C’est dans cette perspective que s’inscrit notre lecture critique de la démarche gouvernementale qui a choisi de donner la priorité aux questions politiques et de laisser la dimension économique et financière dans le domaine des bonnes intentions.
L’accord avec le FMI : une porte d’entrée aux financements internationaux… mais…
Nous avons indiqué l’importance d’un accord avec le FMI dans la mesure où il constitue une porte d’entrée aux financements internationaux et contribuera largement à la réduction de la pression de la crise financière. Mais, il ne faut pas s’inscrire dans l’effervescence gouvernementale qui en fait une planche de salut pour notre pays et pour ses maux économiques et financiers.
De notre point de vue, cet accord avec le FMI est une condition nécessaire et importante mais insuffisante pour sortir de nos crises, et ce, pour au moins cinq raisons essentielles :
– La première raison est d’ordre financier dans la mesure où la signature d’un accord avec le FMI prendra du temps et ne peut être immédiate. Il faut, pour y parvenir, définir les grands choix de politique économique à mettre en place et finaliser les négociations avec les représentants de l’institution de Bretton Woods. Mais, en même temps, nos finances publiques doivent faire face à des demandes de paiement immédiates au cours des prochaines semaines. Ce décalage entre les deux temporalités, celle des finances publiques et celle des négociations avec le FMI, pourrait conduire notre pays à la faillite. Il est urgent par conséquent que le gouvernement mobilise les moyens nécessaires pour régler ce décalage et faire face à ces besoins en attendant de parvenir à un accord avec le FMI.
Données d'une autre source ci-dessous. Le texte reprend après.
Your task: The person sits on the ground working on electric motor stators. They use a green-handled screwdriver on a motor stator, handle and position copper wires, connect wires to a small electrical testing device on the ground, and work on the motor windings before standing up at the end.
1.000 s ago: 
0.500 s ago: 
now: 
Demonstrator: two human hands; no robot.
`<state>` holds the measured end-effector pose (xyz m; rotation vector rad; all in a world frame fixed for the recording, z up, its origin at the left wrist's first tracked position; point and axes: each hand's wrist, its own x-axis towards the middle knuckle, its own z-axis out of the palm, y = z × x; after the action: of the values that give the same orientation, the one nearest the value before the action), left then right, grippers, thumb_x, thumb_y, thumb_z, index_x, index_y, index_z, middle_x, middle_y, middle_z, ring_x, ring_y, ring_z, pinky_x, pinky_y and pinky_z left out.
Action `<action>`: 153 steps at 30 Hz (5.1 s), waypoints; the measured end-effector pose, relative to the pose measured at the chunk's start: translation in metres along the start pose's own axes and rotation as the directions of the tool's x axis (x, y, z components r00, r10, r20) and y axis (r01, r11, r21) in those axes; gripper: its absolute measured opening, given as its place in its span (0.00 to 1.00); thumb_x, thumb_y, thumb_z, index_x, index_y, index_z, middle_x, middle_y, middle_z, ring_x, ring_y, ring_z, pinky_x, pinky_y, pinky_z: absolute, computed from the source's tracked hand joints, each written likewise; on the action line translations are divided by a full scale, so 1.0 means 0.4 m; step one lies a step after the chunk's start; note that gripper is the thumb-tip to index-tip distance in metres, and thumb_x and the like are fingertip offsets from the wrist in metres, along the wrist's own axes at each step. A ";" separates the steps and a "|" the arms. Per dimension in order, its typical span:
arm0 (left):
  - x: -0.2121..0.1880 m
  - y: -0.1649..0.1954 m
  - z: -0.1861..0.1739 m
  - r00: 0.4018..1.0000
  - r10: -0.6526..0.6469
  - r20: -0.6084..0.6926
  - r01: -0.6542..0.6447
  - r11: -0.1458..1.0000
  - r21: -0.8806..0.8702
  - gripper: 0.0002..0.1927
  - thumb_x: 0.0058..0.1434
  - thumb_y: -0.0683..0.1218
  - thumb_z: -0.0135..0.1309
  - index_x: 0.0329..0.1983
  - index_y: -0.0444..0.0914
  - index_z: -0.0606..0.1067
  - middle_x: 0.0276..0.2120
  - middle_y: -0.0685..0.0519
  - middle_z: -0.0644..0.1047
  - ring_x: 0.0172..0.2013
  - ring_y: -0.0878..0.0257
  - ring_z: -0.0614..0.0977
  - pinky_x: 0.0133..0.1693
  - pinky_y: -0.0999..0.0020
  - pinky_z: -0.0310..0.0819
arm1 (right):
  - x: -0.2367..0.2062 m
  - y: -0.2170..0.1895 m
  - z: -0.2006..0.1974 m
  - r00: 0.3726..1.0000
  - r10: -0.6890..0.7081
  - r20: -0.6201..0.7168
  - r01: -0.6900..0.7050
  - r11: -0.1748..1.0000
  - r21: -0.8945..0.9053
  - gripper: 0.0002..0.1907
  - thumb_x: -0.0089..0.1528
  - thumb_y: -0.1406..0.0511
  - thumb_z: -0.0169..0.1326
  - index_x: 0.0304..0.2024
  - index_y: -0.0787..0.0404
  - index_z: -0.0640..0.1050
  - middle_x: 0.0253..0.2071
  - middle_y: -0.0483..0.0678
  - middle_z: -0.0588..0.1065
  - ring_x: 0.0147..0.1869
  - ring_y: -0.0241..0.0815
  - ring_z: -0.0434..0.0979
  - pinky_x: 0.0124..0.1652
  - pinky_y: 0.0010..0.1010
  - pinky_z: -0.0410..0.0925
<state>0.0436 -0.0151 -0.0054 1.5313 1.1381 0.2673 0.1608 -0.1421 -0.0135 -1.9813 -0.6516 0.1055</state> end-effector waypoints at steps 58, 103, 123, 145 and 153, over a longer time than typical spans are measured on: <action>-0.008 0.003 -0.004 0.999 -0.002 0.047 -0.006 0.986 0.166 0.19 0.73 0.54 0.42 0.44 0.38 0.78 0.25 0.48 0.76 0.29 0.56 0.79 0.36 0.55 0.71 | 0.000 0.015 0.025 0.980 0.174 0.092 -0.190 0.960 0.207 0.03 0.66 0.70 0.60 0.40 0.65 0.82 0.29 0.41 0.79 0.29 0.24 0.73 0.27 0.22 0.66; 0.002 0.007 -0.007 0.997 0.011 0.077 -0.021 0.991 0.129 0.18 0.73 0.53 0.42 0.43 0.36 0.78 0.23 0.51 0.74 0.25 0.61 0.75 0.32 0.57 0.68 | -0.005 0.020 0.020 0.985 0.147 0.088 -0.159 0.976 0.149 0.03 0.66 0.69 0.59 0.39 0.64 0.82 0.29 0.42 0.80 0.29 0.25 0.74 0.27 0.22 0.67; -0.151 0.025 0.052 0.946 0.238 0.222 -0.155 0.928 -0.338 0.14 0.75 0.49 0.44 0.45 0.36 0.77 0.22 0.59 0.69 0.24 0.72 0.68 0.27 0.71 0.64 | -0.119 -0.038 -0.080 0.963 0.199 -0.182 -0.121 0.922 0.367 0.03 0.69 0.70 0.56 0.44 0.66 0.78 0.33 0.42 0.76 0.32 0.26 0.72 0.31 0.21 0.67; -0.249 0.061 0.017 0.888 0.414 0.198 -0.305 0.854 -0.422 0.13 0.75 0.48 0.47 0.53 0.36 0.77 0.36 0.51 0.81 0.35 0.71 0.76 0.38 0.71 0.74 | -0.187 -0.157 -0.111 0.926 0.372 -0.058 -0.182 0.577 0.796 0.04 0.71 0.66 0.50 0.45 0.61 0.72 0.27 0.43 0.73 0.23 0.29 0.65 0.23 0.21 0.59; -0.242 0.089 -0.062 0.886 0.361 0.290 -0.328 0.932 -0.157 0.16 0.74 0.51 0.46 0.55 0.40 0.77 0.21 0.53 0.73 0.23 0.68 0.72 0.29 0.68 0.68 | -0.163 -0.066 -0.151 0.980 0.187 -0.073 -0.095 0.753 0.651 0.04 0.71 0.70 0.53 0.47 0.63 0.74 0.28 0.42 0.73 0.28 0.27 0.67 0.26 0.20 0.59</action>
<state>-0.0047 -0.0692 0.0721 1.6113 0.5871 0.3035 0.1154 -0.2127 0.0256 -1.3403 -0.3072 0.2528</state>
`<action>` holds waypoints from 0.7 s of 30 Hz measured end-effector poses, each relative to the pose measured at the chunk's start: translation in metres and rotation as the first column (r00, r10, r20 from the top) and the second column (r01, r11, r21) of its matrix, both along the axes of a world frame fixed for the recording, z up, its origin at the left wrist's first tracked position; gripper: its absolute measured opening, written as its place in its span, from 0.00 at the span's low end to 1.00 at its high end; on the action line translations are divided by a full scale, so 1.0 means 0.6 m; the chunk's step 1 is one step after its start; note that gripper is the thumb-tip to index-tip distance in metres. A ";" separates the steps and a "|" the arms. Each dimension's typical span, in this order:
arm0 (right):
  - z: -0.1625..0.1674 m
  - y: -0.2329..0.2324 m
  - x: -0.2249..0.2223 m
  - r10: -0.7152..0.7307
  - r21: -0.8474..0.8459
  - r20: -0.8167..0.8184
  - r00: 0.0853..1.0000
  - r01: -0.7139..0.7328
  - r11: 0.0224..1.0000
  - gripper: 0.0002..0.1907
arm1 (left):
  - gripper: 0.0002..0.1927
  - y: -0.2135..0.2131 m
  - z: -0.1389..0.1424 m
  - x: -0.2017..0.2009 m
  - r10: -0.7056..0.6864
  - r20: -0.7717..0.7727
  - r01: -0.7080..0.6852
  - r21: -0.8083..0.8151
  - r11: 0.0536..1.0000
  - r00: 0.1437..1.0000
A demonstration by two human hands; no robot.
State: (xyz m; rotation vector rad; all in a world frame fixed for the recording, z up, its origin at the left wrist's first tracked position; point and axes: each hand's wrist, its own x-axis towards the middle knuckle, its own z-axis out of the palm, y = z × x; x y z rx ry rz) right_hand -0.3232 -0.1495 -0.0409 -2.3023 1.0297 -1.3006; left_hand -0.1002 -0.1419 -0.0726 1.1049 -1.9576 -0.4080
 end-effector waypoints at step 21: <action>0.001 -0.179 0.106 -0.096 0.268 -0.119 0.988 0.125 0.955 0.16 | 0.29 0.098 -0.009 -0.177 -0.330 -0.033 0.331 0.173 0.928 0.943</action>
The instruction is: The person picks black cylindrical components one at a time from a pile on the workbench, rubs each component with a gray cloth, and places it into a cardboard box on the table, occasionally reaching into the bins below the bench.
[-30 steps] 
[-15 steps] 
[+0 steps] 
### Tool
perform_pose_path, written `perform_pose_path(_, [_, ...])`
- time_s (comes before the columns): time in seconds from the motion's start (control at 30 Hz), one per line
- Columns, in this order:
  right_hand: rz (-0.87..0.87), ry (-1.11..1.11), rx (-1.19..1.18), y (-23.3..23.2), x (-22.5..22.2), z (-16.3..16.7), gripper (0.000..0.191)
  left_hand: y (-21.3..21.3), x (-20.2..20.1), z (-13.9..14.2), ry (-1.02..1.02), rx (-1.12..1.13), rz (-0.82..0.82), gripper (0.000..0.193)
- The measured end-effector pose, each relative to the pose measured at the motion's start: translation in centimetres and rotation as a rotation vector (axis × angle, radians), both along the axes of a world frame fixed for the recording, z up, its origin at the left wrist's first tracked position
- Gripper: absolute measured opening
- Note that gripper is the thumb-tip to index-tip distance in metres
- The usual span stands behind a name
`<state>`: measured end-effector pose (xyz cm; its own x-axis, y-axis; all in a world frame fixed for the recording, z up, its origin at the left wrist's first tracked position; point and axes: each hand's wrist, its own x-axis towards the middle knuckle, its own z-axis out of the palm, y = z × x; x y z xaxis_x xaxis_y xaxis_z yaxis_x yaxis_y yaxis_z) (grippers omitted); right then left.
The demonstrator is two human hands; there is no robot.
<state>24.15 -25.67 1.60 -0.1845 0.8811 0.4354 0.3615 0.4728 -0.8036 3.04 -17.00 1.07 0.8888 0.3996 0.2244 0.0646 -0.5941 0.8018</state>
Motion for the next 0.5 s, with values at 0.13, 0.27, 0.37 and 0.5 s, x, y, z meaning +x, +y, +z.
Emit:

– La seconde raison de l’insuffisance d’un accord avec le FMI est plutôt d’ordre économique. L’accord avec cette institution sera d’ordre financier et concernera les grands équilibres financiers. Cet accord ne prendra pas en considération les autres grands défis économiques de notre pays. A ce niveau, il ne faut pas sous-estimer les autres dimensions de cette crise multiple et parallèlement à la stabilisation financière, il est important de définir un autre programme de relance des investissements et de sauvetage des entreprises suite aux effets de la pandémie de la Covid-19.
– La troisième raison est d’ordre structurel, car parallèlement aux défis financiers et économiques de la crise, il faut mentionner les transitions nécessaires pour construire un nouveau modèle de développement.
-La quatrième raison est d’ordre social et concerne la crise sociale que nous traversons et qui a touché les fondements profonds de notre contrat social. Cette crise exige de nouvelles politiques sociales afin de reconstruire le lien commun.
– La cinquième raison est d’ordre politique et exige la construction d’une nouvelle alliance large entre les partis politiques et les organisations sociales afin de sauver l’économie et la société. Les réponses économiques et sociales ne nous permettront pas de relever les défis dans ce contexte de crise politique profonde et de blocage de la transition démocratique.
Nous traversons aujourd’hui une crise économique et financière sans précédent. Cette crise exige la signature d’un accord avec le FMI pour ouvrir les portes à la mobilisation des ressources nécessaires pour faire face à nos besoins urgents de financement. Cet accord est nécessaire mais en dépit de son importance, il ne sera pas suffisant pour relever les défis de notre économie. Cette crise multiforme exige plus que jamais la définition d’un programme global et d’un accord politique large pour poursuivre notre transition démocratique et sauver notre économie et la société des conséquences de la pandémie.